Sometime later, I woke out of the contented doze I had fallen into and stared at the dying fire. I reached a hand out of the warm nest I was laying in and put another log on the fire. Sure, my own time had hot water and radiators that kept one warm, but this time had a tall Scott who was his own radiator and once the fire was built back up, I was as warm as I had ever been.

“Tell me about your time, Sassenach,” Jamie asked as he sat up behind me. “You once wanted to tell me about where you came from and I stopped you. Will you tell me now?”

“I said that in anger and frustration,” I said.

“Is it so different,” he continued. “Your time?”

“It is,” I said as I dragged my shift back on. If we were going to sit and talk, then a few more clothes wouldn't come amiss. “For one thing, women can be doctors, lawyers, shop keepers, and many other professions.”

“Don't their men folk take care of them?” he asked puzzled.

“It's not a matter of being taken care of,” I said. “It is a matter of doing what one has a talent for. I told you the whole world had just been at war, right?”

“Aye, though how that came to be I canna see,” Jamie said.

“Well it was the second time in less than forty years,” I explained. “Many of the men who used to do those jobs went off to war and never came back. Women also have the right to vote for the members of the House of Commons. Where I come from women and their opinions are equal to men's and are listened to. We are no longer viewed as property of our husbands. In fact any property we have before marriage remains our own. If Frank had ever beat me the way you did, I could have sued him for divorce and be granted it. Not only that, if I had given evidence in a criminal trail he'd be convicted of spousal abuse and jailed.”

Jamie sat up and pulled on his shirt. He sat next to me, staring into the fire. After a moment he picked up the plaid and wrapped it around himself and stood up to pace.

“So that's why you fought me and called me names,” Jamie said after a moment. “Not only was I beating you for trying to get back to your own time.

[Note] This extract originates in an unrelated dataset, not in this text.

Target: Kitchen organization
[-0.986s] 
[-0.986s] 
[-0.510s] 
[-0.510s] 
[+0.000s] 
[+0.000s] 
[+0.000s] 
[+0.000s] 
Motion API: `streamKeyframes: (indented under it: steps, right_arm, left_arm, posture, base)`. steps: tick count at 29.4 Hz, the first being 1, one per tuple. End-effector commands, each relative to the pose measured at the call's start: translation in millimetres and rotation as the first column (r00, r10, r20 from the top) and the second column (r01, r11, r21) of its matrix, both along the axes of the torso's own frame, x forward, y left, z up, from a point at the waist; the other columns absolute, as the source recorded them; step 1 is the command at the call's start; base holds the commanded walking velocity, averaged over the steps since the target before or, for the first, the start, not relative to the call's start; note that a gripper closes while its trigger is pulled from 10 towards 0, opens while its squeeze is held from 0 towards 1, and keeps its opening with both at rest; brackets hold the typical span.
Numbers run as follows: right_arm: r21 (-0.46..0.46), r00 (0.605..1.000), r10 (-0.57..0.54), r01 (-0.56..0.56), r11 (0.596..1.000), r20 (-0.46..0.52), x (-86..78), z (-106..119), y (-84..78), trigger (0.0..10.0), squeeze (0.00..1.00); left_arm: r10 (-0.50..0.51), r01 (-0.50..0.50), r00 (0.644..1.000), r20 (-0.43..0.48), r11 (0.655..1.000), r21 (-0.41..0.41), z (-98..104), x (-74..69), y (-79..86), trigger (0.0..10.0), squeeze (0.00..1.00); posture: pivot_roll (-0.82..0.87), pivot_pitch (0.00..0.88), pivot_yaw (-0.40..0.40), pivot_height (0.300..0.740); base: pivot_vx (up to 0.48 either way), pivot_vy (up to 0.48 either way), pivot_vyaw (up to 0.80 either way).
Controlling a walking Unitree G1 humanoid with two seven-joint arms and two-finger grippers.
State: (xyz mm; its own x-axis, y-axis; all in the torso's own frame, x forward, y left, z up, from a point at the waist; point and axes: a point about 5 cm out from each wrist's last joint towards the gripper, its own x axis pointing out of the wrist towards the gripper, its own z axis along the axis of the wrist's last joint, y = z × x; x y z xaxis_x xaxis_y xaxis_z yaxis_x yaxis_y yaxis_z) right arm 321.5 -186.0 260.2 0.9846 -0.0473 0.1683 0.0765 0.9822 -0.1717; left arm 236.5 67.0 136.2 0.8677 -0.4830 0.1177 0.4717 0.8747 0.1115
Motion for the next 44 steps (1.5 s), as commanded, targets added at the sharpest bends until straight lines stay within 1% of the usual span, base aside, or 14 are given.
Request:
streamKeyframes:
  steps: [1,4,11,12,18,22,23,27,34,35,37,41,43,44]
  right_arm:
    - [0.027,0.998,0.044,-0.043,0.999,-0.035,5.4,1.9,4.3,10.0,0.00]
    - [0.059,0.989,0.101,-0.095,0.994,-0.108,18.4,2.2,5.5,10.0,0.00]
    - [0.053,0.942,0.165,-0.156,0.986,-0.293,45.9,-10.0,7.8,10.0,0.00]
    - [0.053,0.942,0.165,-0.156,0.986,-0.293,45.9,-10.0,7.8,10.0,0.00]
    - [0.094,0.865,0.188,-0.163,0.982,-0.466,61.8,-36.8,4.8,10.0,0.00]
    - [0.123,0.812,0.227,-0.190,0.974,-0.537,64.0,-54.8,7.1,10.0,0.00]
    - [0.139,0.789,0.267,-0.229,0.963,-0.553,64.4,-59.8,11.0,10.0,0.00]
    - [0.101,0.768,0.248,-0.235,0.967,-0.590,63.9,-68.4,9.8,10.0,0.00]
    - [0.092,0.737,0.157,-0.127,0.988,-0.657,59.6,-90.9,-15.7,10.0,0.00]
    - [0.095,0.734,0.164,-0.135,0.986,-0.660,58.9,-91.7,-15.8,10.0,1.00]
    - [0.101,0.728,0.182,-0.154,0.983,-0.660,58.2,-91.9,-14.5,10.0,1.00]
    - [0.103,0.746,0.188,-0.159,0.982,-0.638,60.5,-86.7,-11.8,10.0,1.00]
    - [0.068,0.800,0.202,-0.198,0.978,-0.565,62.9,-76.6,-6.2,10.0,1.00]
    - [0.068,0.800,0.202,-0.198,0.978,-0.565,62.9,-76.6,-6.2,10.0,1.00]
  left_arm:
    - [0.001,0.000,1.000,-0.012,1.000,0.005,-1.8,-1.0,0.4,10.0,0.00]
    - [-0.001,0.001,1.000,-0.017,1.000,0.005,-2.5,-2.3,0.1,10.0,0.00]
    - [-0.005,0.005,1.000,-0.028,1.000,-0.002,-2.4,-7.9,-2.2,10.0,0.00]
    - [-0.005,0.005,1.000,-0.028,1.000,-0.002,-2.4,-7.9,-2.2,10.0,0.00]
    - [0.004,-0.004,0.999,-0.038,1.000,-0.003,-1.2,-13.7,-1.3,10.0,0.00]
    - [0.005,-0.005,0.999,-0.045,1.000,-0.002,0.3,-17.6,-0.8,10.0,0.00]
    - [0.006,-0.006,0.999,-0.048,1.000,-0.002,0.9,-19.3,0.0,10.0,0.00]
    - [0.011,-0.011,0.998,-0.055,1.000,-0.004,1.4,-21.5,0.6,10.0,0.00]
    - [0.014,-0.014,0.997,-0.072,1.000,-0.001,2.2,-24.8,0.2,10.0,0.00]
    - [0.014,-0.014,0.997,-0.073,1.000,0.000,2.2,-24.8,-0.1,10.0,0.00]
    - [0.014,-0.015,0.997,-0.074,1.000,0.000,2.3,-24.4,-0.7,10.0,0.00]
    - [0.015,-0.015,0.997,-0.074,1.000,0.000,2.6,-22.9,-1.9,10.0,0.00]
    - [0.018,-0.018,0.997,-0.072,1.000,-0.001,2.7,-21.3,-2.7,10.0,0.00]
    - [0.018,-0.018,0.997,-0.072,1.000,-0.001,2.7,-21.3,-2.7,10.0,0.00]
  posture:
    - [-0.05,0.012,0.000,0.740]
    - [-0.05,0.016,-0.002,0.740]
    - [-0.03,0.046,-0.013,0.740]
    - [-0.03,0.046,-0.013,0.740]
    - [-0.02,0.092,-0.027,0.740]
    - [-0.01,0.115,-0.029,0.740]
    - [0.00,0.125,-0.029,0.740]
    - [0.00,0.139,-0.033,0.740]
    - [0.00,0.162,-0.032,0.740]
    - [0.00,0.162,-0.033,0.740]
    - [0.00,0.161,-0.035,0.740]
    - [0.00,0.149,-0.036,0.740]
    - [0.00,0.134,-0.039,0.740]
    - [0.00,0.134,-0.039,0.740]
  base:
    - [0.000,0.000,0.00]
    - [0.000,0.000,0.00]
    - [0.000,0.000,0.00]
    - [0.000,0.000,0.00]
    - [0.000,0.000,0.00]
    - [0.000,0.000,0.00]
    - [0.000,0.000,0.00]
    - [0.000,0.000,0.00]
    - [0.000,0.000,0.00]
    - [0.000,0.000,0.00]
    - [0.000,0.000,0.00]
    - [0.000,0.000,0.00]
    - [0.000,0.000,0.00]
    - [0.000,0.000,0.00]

Something that if I had known what was going on, I wouldn't have punished you for, but it wasn't the way it was done in your time. “

“Yes,” I said. “You couldn't have known.”

“That doesn't excuse me committing crimes against my wife,” he said as he paced back to me. “Crimes against a woman I swore to protect.”

“You didn't know,” I said again. I had been mad and hurt at the time. I knew that it was the way things were done here, but the shock had hurt more than the spanking had. I hated that my revelations continued to cause him pain but there was a small part of me, a part I was mostly ashamed of, was glad that the guilt was tearing him up. It was just revenge after all. I pushed that thought away and got to my feet.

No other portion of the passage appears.